Try out both right and outer join. Ensure to observe the output and note anything thats seems usual or unusual.
___________________________________________________

There is also another function called .join() method;

```c
.join()
```
This method comes handy when you want to join usinh index.
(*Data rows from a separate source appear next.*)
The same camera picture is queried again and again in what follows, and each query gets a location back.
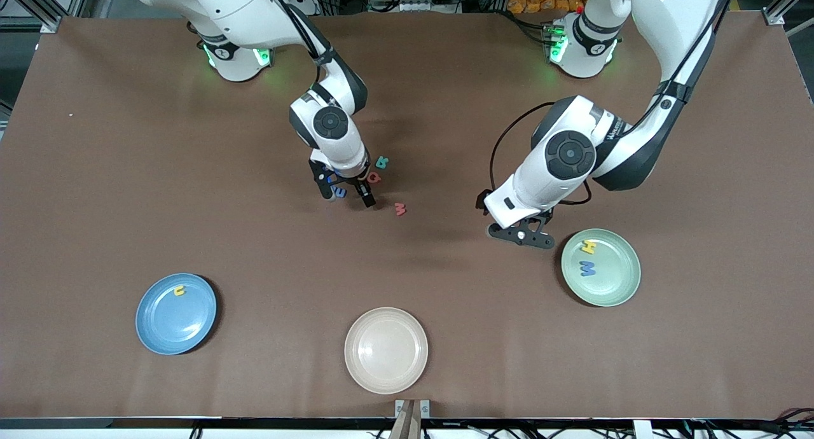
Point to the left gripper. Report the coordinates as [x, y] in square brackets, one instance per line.
[481, 199]

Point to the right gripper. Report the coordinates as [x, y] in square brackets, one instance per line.
[353, 182]

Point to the pink foam letter Q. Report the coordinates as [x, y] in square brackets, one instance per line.
[376, 181]

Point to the blue foam letter E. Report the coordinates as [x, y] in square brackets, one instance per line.
[341, 193]

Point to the pink foam lowercase w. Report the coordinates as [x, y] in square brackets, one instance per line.
[400, 209]

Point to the teal foam letter R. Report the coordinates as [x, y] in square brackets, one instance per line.
[381, 162]

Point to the yellow foam letter H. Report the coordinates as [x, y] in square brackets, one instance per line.
[589, 246]

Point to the blue foam letter M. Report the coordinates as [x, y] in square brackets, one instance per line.
[587, 268]

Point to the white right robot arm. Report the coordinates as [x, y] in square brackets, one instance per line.
[241, 6]

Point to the green plate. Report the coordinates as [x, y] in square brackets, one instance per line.
[613, 280]

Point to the beige plate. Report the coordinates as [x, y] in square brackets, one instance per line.
[386, 350]

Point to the blue plate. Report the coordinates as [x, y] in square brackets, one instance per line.
[181, 321]

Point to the beige wooden pole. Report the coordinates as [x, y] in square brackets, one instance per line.
[406, 426]

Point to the metal table edge bracket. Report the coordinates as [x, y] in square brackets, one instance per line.
[425, 407]

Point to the white edge bracket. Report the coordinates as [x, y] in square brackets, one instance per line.
[642, 429]

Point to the aluminium frame profile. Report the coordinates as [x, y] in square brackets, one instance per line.
[777, 16]
[54, 18]

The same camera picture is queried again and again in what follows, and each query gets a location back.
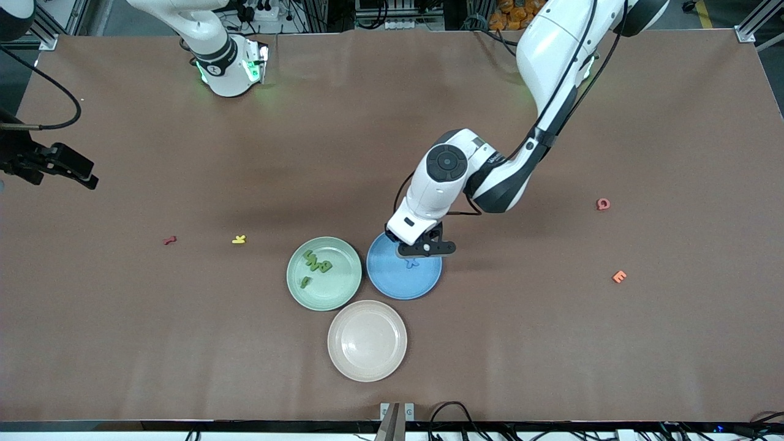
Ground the blue plate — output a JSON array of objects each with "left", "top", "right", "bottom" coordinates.
[{"left": 366, "top": 232, "right": 443, "bottom": 301}]

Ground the green plate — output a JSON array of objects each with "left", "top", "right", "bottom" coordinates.
[{"left": 287, "top": 236, "right": 363, "bottom": 312}]

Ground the beige plate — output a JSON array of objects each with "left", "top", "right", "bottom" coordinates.
[{"left": 327, "top": 300, "right": 408, "bottom": 383}]

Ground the orange objects pile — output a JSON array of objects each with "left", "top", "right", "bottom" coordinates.
[{"left": 490, "top": 0, "right": 546, "bottom": 31}]

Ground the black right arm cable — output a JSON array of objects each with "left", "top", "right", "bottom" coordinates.
[{"left": 0, "top": 46, "right": 82, "bottom": 131}]

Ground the aluminium frame post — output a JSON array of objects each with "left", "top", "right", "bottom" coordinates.
[
  {"left": 735, "top": 0, "right": 784, "bottom": 51},
  {"left": 31, "top": 0, "right": 92, "bottom": 51}
]

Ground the black cable bundle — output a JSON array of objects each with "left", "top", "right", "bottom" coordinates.
[{"left": 428, "top": 401, "right": 491, "bottom": 441}]

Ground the small metal bracket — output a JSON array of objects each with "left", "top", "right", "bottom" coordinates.
[{"left": 380, "top": 402, "right": 415, "bottom": 422}]

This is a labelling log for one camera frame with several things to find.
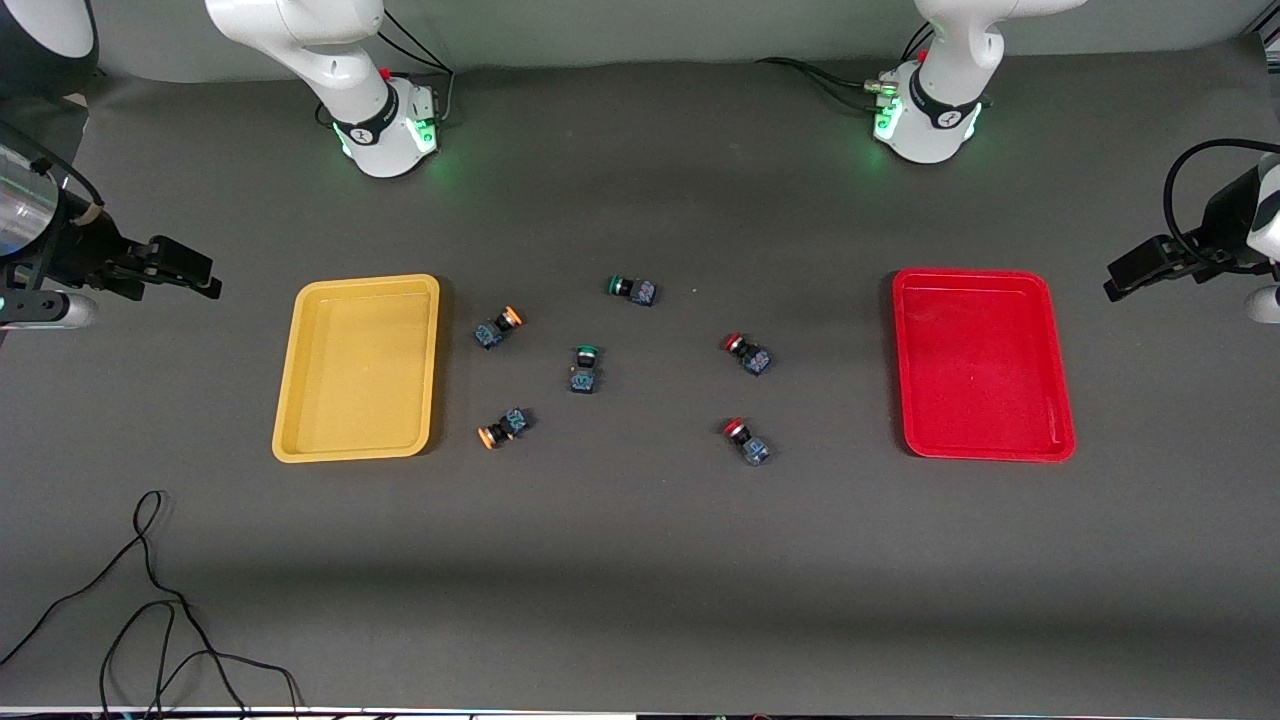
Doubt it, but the yellow push button switch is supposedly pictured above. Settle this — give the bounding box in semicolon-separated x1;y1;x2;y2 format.
478;407;533;450
474;306;524;350

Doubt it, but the red push button switch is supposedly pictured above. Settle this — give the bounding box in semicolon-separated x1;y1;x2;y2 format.
721;417;771;467
721;332;772;376

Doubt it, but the red plastic tray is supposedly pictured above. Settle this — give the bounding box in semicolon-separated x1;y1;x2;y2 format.
892;268;1077;463

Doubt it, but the yellow plastic tray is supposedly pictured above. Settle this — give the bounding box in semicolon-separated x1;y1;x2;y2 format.
272;274;441;464

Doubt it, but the thin black loose cable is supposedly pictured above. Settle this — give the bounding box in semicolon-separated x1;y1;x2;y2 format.
0;490;301;720

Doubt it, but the black right arm base cable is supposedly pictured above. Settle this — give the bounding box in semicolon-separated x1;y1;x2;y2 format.
376;8;457;127

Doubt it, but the black arm base cable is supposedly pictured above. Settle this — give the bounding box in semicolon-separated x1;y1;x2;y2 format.
755;57;896;111
898;18;937;66
376;8;457;127

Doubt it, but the black left arm base cable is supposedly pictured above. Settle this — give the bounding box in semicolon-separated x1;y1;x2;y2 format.
755;57;896;111
898;18;937;66

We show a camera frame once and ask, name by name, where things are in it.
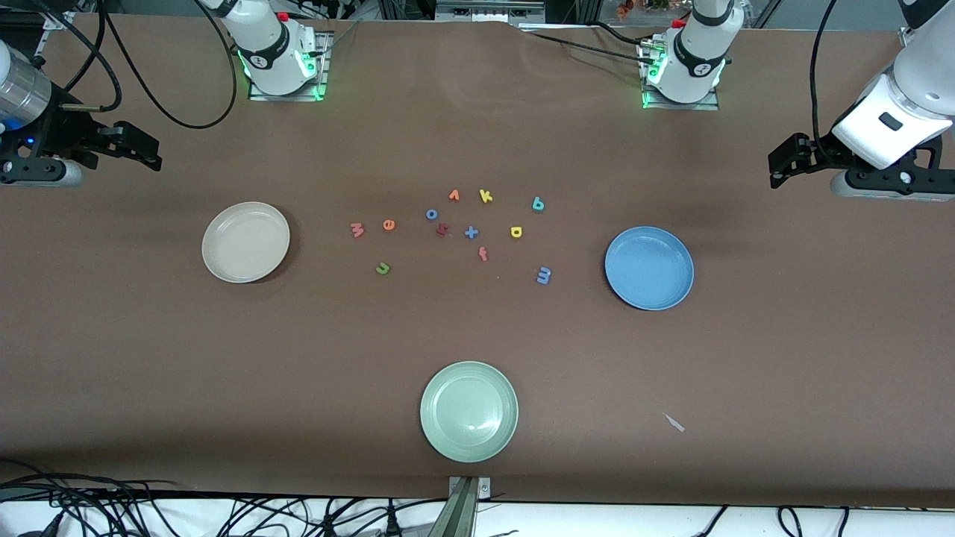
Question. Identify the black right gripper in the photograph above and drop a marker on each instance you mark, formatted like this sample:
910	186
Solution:
58	133

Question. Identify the red foam letter w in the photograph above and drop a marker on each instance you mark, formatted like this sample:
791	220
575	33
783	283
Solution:
357	230

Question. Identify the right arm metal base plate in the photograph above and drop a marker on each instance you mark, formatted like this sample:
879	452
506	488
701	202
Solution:
257	97

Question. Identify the small white paper scrap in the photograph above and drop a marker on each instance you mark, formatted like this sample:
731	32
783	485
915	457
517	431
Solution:
675	424

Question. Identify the aluminium frame behind table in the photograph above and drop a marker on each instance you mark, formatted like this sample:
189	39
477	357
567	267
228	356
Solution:
485	11

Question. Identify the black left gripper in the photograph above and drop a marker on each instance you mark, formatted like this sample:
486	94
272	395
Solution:
821	155

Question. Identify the teal foam letter b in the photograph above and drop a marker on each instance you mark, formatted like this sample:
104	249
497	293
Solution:
537	206

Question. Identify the beige brown round plate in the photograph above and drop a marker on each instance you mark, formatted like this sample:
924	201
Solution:
245	242

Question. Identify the aluminium camera post bracket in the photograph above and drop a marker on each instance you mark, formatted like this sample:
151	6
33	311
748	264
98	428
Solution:
466	514

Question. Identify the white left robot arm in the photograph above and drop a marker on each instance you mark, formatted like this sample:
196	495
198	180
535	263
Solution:
701	52

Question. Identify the blue round plate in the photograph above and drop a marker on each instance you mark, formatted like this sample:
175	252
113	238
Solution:
649	268

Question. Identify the aluminium table edge profile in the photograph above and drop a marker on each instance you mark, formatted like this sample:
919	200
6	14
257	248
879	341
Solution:
56	22

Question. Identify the blue foam letter m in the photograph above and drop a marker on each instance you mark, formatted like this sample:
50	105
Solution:
544	275

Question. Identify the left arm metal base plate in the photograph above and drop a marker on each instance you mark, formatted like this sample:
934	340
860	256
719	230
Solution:
709	107

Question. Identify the pale green round plate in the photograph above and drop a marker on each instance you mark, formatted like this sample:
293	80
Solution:
469	412

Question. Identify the aluminium table corner profile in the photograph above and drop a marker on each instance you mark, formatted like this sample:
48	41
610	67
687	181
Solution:
914	36

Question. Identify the orange object behind table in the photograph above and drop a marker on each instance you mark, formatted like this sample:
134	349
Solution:
624	9

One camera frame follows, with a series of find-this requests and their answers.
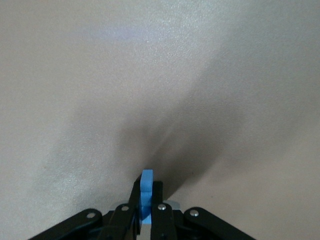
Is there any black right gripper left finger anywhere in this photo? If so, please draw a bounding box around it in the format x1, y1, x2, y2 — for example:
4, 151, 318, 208
28, 174, 143, 240

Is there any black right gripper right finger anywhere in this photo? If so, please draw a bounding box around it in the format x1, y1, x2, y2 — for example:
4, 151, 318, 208
149, 181, 257, 240

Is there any dark blue three-pronged foam letter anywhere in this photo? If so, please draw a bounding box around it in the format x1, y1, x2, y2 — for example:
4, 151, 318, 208
140, 169, 154, 225

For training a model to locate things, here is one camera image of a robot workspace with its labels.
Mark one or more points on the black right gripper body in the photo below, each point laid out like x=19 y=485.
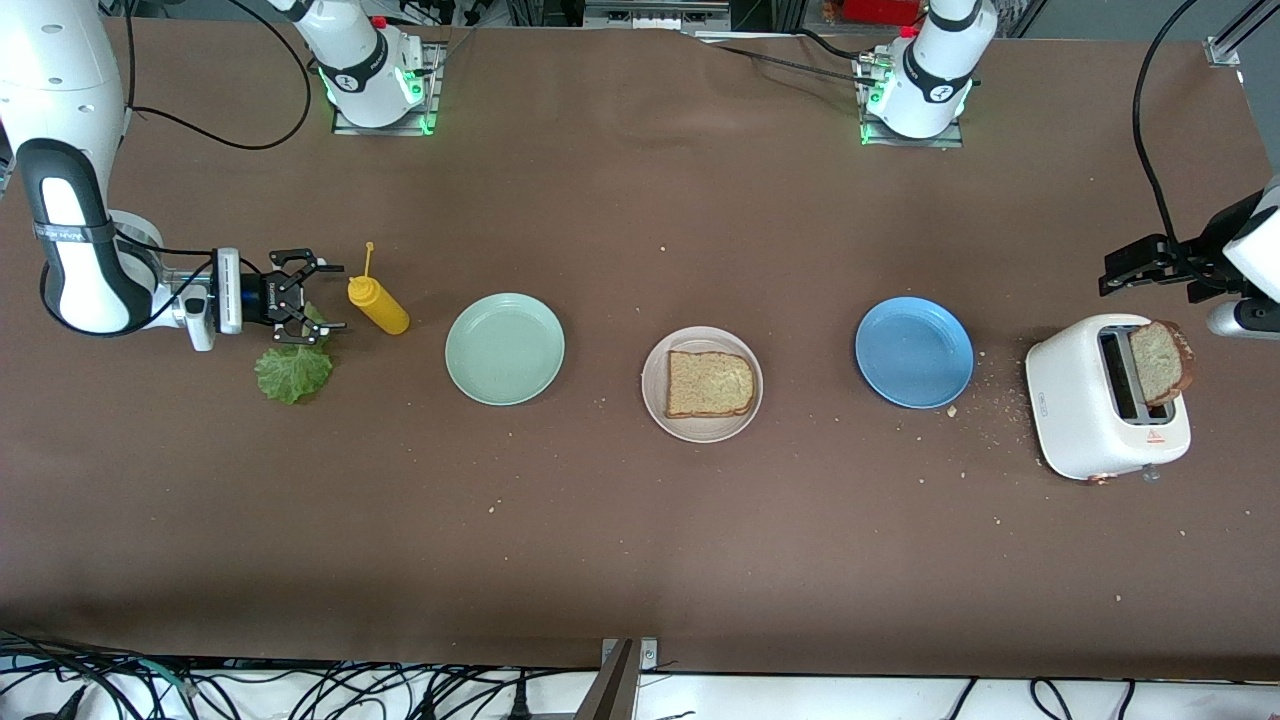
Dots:
x=262 y=298

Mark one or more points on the yellow mustard squeeze bottle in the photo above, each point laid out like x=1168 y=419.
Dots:
x=382 y=310

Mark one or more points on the brown bread slice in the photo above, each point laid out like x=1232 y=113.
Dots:
x=710 y=385
x=1160 y=360

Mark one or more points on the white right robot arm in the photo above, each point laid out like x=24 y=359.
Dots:
x=60 y=100

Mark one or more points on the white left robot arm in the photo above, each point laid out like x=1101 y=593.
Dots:
x=935 y=70

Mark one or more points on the pale green plate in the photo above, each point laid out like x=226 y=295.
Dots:
x=505 y=350

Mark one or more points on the blue plate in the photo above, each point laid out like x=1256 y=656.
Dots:
x=915 y=352

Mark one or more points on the beige plate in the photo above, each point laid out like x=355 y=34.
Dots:
x=700 y=432

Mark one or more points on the green lettuce leaf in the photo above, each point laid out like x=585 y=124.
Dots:
x=295 y=375

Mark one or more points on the white toaster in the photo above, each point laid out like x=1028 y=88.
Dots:
x=1070 y=400

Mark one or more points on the aluminium corner profile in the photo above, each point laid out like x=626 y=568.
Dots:
x=1222 y=52

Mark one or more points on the red box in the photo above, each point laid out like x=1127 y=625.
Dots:
x=880 y=10

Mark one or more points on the brown table cover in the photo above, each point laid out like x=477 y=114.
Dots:
x=640 y=560

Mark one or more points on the grey metal bar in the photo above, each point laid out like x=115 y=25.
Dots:
x=610 y=690

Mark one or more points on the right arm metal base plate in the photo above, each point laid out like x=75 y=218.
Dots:
x=345 y=124

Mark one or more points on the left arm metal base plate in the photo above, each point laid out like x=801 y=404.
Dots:
x=950 y=142

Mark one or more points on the aluminium frame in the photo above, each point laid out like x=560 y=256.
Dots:
x=650 y=15

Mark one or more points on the silver bracket plate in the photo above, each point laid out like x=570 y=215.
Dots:
x=648 y=655

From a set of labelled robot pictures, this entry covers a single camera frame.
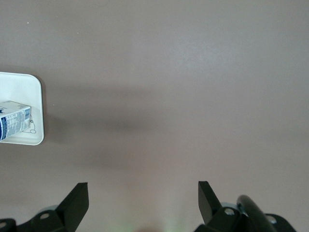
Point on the blue white milk carton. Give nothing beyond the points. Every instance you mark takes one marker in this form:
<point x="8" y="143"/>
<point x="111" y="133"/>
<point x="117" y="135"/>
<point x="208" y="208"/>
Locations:
<point x="14" y="120"/>

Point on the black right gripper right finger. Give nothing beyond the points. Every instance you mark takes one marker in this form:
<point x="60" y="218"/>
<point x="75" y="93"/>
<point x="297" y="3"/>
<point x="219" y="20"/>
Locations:
<point x="212" y="215"/>

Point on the beige plastic tray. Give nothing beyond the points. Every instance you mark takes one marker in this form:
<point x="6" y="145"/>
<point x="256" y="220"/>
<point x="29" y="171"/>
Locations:
<point x="21" y="87"/>

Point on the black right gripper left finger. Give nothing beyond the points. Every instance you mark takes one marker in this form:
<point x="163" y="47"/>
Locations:
<point x="70" y="212"/>

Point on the brown table mat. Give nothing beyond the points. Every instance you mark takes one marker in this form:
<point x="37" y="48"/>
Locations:
<point x="154" y="72"/>

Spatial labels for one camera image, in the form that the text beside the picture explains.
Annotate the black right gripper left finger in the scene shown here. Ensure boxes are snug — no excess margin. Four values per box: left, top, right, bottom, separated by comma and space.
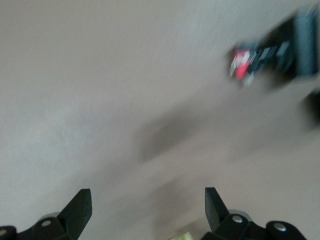
0, 188, 93, 240

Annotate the brown table cover sheet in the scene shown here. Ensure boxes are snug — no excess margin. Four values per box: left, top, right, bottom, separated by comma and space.
0, 0, 320, 240

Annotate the black square indicator button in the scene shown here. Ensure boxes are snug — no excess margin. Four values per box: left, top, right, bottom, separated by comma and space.
227, 6, 319, 88

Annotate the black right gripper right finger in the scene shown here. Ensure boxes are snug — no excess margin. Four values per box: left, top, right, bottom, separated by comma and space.
201, 187, 307, 240

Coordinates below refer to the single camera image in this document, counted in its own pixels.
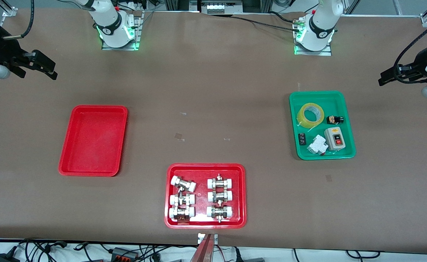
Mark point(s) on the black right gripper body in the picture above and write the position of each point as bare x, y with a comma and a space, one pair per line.
3, 51

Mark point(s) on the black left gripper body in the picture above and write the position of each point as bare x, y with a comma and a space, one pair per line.
419, 60

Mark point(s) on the yellow tape roll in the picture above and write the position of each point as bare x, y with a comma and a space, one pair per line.
302, 120

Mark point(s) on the empty red plastic tray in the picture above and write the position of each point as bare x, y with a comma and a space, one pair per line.
93, 142

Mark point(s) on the green plastic tray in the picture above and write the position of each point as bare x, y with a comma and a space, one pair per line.
311, 145

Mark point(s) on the red tray with fittings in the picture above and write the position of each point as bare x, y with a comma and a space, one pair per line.
201, 174

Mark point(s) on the small black gold component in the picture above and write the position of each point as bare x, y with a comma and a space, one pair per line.
335, 119

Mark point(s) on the white circuit breaker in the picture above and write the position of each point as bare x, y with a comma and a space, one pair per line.
317, 145

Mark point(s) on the small black terminal block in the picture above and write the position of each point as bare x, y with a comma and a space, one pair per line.
301, 139

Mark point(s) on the white metal pipe fitting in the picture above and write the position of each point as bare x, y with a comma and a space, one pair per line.
220, 182
183, 184
220, 196
181, 199
219, 212
181, 213

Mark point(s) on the white power strip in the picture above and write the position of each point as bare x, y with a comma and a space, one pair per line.
215, 7

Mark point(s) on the red metal bar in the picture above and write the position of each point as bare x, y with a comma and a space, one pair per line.
203, 251

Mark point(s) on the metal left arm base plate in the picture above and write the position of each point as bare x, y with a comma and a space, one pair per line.
313, 52

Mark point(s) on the grey push button switch box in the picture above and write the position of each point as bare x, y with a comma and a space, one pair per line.
335, 139

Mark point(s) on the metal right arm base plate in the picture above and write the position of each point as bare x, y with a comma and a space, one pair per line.
137, 29

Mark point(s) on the small metal bracket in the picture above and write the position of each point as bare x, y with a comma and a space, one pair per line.
200, 238

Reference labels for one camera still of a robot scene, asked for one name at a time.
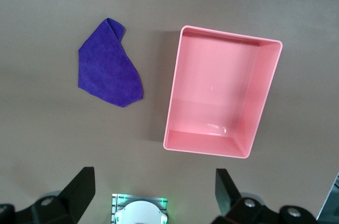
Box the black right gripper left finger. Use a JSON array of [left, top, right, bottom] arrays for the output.
[[15, 166, 96, 224]]

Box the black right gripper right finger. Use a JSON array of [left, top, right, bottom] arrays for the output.
[[211, 168, 317, 224]]

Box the purple microfibre cloth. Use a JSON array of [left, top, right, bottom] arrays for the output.
[[77, 17, 145, 109]]

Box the pink plastic bin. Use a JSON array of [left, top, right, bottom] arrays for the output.
[[162, 25, 283, 159]]

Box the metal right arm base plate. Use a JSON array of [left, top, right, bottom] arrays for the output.
[[111, 193, 169, 224]]

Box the grey metal frame profile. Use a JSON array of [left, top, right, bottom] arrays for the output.
[[316, 171, 339, 221]]

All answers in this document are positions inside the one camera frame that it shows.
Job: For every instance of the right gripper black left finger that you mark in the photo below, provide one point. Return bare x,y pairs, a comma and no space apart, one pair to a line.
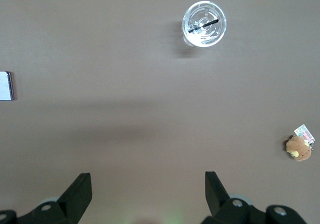
72,201

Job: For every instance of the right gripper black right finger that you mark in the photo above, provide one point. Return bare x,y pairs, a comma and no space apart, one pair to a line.
220,204

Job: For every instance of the brown plush toy with tag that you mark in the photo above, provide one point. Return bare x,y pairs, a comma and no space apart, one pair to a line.
298,149

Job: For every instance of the clear plastic lidded cup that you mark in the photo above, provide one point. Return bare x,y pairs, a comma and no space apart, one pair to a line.
200,34

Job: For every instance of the black drinking straw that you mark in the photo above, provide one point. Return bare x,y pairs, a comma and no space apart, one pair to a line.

It a convinient way to combine DataFrames that share a common index.

Lets create a new dataset and try joining it with ouir existing dataset

In [None]:
# Create a city DataFrame with details for each unique city in your bio dataset
city_data = {
    'City': ['Lagos', 'Abuja', 'Ibadan', 'Enugu', 'Kano', 'Benin', 'Port Harcourt', 'Abeokuta', 'Jos', 'Calabar', 'Onitsha'],
    'Population': [14000000, 3000000, 5000000, 4000000, 3500000, 2000000, 2500000, 800000, 600000, 500000, 900000],
    'Region': ['South West', 'Federal Capital Territory', 'South West', 'South East', 'North West',
               'South South', 'South South', 'South West', 'North Central', 'South South', 'South East']
}

city_df = pd.DataFrame(city_data)

# Lets set index for the dataset before joining
df_indexed = city_df.set_index("City")

In [None]:
# Lets join this with merged_df

joined_df = df_indexed.join(merged_df, how='left')
print("Joined DataFrame using .join():")
joined_df.head()

# Ensure to note the output

**End of class Assignment**

1. https://www.openml.org/data/download/1586202/phpr1uf8O
2. https://www.openml.org/data/download/29/dataset_29_credit-a.arff
3. https://www.openml.org/data/download/1595261/phpMawTba
4. https://drive.google.com/file/d/11cmclsGbfidJ-ETq5bEK302wK5TyUa8C/view?usp=drive_link

Download any two of the dataset above. Apply what you have learnt so far on the dataset. If you are curious and wishes to explore, you can go overboard.